La bruja palideció. Sí, había una ceremonia infernal que permitía a un condenado volver a la vida manteniendo su naturaleza inmortal. Un rito satánico cuyo principal ingrediente, por fortuna, era tan difícil de conseguir que jamás se había llevado a cabo. A Daphne le temblaron las manos. Un ingrediente primordial casi imposible de obtener: el corazón palpitante de un Viajero.

CAPITULO 45

Michelle decidió emplear parte de aquella mañana de domingo en quedar con Pascal. En realidad, le habría gustado aprovechar esa cita para mantener con él la conversación que tenían pendiente, pero no le pareció oportuno, dadas las circunstancias. Prefería esperar a que su amigo estuviera más centrado, y con la perspectiva del inminente enfrentamiento con Marc eso no sería posible, ni ella debía exigírselo.

Al menos, estaba dispuesta a que Pascal acometiese su siguiente viaje al Más Allá teniendo muy claro lo que sentía por él.
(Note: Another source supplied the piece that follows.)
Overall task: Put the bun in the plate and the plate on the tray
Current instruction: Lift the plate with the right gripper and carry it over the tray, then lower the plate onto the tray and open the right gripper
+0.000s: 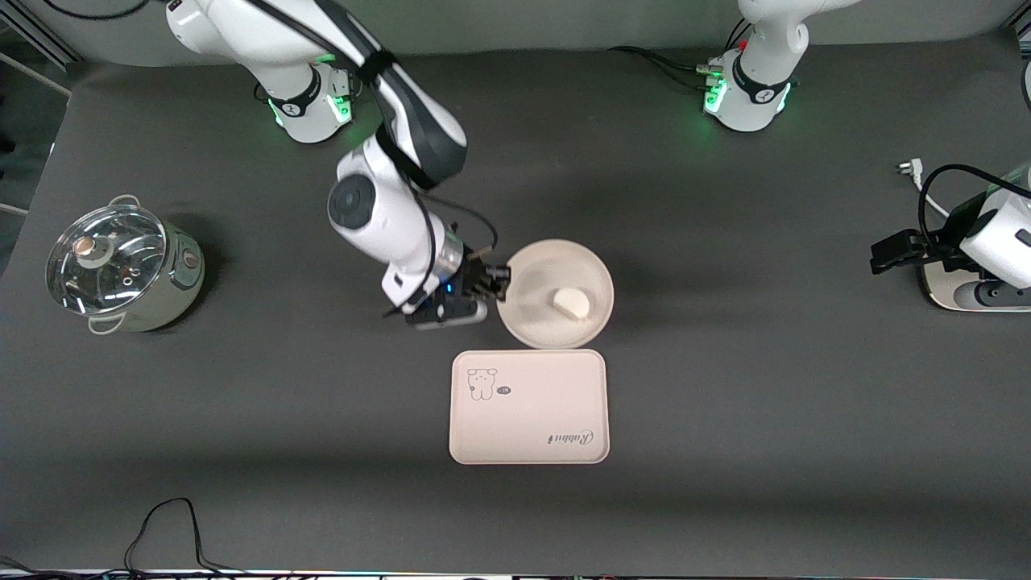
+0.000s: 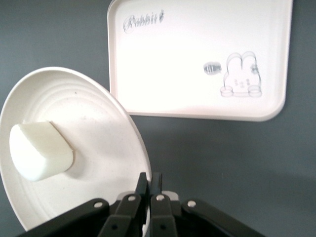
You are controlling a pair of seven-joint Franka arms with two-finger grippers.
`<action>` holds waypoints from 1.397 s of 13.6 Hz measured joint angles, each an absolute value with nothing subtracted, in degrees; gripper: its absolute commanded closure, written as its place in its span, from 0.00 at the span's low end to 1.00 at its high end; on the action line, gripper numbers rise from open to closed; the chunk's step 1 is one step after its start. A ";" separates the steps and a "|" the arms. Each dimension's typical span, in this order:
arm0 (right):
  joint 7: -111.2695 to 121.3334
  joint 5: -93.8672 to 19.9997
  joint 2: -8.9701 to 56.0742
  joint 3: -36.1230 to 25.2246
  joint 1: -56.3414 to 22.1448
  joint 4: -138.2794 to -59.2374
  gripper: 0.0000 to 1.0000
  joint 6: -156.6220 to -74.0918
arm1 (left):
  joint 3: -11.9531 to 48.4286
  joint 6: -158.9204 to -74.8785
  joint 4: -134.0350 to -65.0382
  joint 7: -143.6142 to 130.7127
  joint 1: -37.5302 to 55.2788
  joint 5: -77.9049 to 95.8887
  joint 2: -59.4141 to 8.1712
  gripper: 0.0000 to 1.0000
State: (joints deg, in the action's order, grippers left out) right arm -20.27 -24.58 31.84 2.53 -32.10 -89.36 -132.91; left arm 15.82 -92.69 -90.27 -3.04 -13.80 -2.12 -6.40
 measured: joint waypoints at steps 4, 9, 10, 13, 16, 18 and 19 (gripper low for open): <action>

Se acabaron las insinuaciones, los gestos más o menos equívocos, los besos robados. Michelle podía hacer el esfuerzo de esperar a que todo hubiera pasado para obtener una respuesta (¿acaso no había hecho él algo parecido al acudir a rescatarla de manos de los espectros?); aunque, eso sí, ella no iba a retrasar su propia decisión hasta entonces. Bastante sufrimiento suponía para Michelle contemplar cómo Pascal se embarcaba en un nuevo desafío sin saber qué pensaba él sobre ellos dos, como para arriesgarse a futuros remordimientos por no haberse atrevido, por segunda vez, a manifestar sus sentimientos. Esta vez no.

Michelle se lo iba a decir, sin evasivas. Sería su manera de transmitirle fuerzas. Se disponía a entregarle su corazón como equipaje. Era todo lo que ella poseía, lo único que podía ofrecer.

Michelle cogió su teléfono móvil y tecleó el número de Pascal. Aguardó hasta escuchar el primer timbrazo mientras preparaba mentalmente su invitación a tomar algo. Debía sonar informal, casual...

Los timbrazos se sucedieron sin que nadie descolgara al otro lado, hasta que Michelle, decepcionada, se vio obligada a colgar. Se consoló pensando que tal vez Pascal tenía el móvil en silencio o se encontraba en la ducha. Como también había previsto llamar a Jules para ver qué tal se encontraba de su migraña, tomó la determinación de hacerlo ya para dejar tiempo antes de volver a intentar contactar con Pascal. Buscó en la agenda y presionó el botón verde.

—Hola, Michelle.

—Hola, Jules. Cómo te encuentras.

—Mmmm... Mejor, gracias. ¿Qué tal la reunión de ayer? Ya leí tu mensaje.

—Pero no contestaste.

—Pensaba hacerlo esta mañana. Ayer es que no podía con mi alma.

Jules se dio cuenta de que aquella frase hecha podía resultar mucho más exacta de lo que suponía. Ahora que había probado la sangre, supuso que acababa de atravesar un punto sin retorno en su degeneración vampírica.

—¿Te apetece que quedemos hoy? —Michelle, ajena al drama en el que se hallaba envuelto su amigo, proseguía con la ingenua charla telefónica—. Puedo ir a tu casa, si no quieres moverte.

Jules tardó en responder. Aunque ella ofrecía aquella amable alternativa considerando que su amigo todavía estaría convaleciente de su dolor de cabeza, al chico le hirió comprobar con qué facilidad empezaban a normalizarse en su entorno sus escasas salidas, exceptuadas las mañanas de clase. Revolviéndose contra su propia sumisión, decidió que saldría, a pesar de lo mucho que le molestaba la luz solar. Saldría.